Venedik’te kaybolmak, bir turist için gayet doğal bir eylem. Labirente benzeyen sokaklarda gezerken her an kaybolabilir ve elinizdeki haritanın faydasız bir nesneye dönüştüğünü fark edersiniz. Hani tecrübeyle sabittir derler ya; ününü bir internet sitesinde okuduğum “Libreria Acqua Alta” adlı kitabevini bulana kadar yukarıda anlattığım tecrübeye sahip oldum. Odaları kanala açılan, içinde kitaplarla dolu bir gondolun olduğu bu fantastik kitabevini ziyaret etmek, ararken yaşanan zorluklara fazlasıyla değdi doğrusu. Günün sonunda, sokaklardaki duvarlarda bulunan yönlendirme levhalarının, Venedik’te yol bulmak için en yararlı metot olduğu kanaatine vardım. Roma için söylenen bir sözü Venedik için uyarlamak mümkün: Bütün yollar San Marco Meydanı’na çıkar ve en az bir kere Rialto Köprüsü’nden geçersiniz. Rialto Köprüsü 16. yüzyılda yapılmış ve uzun bir süre Grand Kanal’daki tek köprü olarak işlev görmüş, daha sonraları ise yenileri buna eklenmiştir. San Marco Meydanı ise şehrin kalbi ve ruhudur. Her daim güvercinlerle dolu bu meydan için Napolyon’un, “Avrupa’nın en güzel şenlik alanı” diye bahsettiği söylenir. San Marco Bazilikası, Dükler Sarayı ve Saat Kulesinin çevrelediği meydanda, bir zamanlar Goethe, Thomas Mann, Marcel Proust, Ernest Heminghway, ve Mark Twain gibi yazarların oturup muhabbet ettiği, kahve içtiği meşhur Caffe Florin’de nispeten tuzlu bir bedel karşılığı şehrin tadını çıkarabilirsiniz. Caffe Florian’nın penceresinden baktığınızda meydanda üstün teknolojik aletleri ile çekim yapan Japon turistleri görmek hiç de sürpriz değildir.
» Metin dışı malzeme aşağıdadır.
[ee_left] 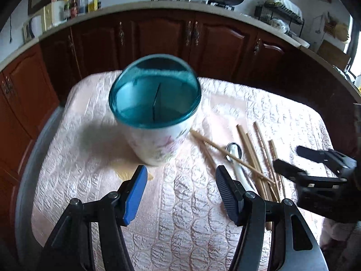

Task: Organize utensils
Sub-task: 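Grasp the wooden-handled fork with the left tool while the right tool grasps a chopstick, then lift the fork and chopstick and carry both over the floral cup, then lower the fork into the cup and open the left tool while the right releases its chopstick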

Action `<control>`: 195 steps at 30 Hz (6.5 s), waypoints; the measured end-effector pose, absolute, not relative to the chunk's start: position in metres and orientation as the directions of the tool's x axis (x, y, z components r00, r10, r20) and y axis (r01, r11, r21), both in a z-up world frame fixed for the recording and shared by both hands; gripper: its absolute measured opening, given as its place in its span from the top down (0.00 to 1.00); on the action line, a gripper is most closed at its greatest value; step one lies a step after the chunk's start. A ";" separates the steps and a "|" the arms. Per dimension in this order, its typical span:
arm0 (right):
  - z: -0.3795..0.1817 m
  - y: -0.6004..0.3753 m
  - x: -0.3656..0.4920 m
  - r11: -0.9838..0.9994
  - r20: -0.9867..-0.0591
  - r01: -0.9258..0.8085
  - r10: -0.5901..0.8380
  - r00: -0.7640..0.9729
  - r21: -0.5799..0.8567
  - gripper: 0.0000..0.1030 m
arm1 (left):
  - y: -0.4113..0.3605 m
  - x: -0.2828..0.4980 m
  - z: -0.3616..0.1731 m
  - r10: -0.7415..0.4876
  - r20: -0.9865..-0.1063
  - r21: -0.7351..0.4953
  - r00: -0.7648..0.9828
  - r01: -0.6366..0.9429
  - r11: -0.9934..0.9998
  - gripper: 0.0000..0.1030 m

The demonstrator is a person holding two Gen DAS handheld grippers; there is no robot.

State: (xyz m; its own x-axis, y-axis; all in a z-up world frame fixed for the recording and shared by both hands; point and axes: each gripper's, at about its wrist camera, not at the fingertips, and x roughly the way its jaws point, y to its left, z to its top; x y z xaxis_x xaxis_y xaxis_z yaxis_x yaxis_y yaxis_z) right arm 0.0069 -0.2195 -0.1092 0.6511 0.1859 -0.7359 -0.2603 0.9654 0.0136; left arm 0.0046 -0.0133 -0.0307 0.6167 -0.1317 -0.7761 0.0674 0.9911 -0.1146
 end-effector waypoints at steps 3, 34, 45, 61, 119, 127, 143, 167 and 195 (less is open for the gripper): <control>-0.133 -0.207 0.028 0.949 -0.782 -0.317 0.205 0.589 0.011 0.42 | -0.010 0.009 -0.038 -0.141 -0.783 -0.134 0.606 0.056 0.989 0.38; -0.148 -0.344 -0.068 0.986 -0.837 -0.108 0.167 0.521 0.130 0.92 | -0.094 0.076 -0.123 -0.193 -0.874 -0.152 0.447 0.126 0.980 0.69; -0.161 -0.350 -0.071 0.984 -0.853 -0.069 0.176 0.492 0.164 0.75 | -0.100 0.052 -0.127 -0.297 -0.871 -0.218 0.391 0.233 0.948 0.84; -0.166 -0.340 0.035 0.985 -0.853 -0.036 0.164 0.495 0.169 0.74 | -0.090 0.062 -0.114 -0.268 -0.869 -0.174 0.416 0.250 0.952 0.64; -0.031 -0.293 -0.034 0.920 -0.648 -0.339 0.380 0.660 0.195 0.90 | -0.042 -0.009 0.025 -0.448 -0.680 -0.272 0.580 0.368 0.889 0.91; 0.006 -0.264 -0.024 0.907 -0.591 -0.390 0.405 0.698 0.161 0.90 | -0.027 -0.006 0.050 -0.437 -0.639 -0.271 0.633 0.346 0.898 0.91; 0.064 -0.211 0.007 0.870 -0.504 -0.480 0.465 0.727 0.111 0.90 | 0.008 0.028 0.100 -0.385 -0.567 -0.266 0.728 0.281 0.922 0.91; 0.057 -0.103 0.138 0.859 -0.484 -0.496 0.490 0.725 0.127 0.90 | 0.034 0.123 0.072 -0.171 -0.600 -0.132 0.782 0.114 0.985 0.91; -0.031 -0.125 0.156 0.853 -0.612 -0.445 0.511 0.603 0.274 0.77 | 0.015 0.125 0.030 -0.189 -0.667 -0.130 0.721 0.137 0.982 0.82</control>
Japon turistler dışında Rialto Köprüsü ve San Marco Meydanı’nda, Asya kökenli satıcılarla karşılaşırsınız. Bu satıcılar tahmin ettiğiniz gibi kolye, bilezik gibi hediyelik eşyalar değil, selfie çubuğu satmak için sizinle oldukça ısrarlı bir mücadeleye girerler. Günümüzün küresel ekonomik yapısından mütevellit, dünyanın her bölgesinde olduğu gibi bu şehirde de Asyalı ve Afrikalı göçmenler hizmet sektöründe emeklerini satarak geçimlerini sürdürüyorlar.
Bu güzel şehrin insana hüzün veren acı gerçeği ise an be an batması, sulara gömülüyor olmasıdır. Siyah gondollar, müzik ve neşeli turistler eşliğinde kanallarda yol alırken, bana bu hüzünlü gerçeği ve bir rivayeti hatırlatır. Rivayet odur ki; Avrupa veba salgını altında inlerken, Venedik’te gondollar, vebadan ölen insanları taşırmış. Bu yüzden bu rivayete göre, o gün bugündür gondollar siyah renkmiş.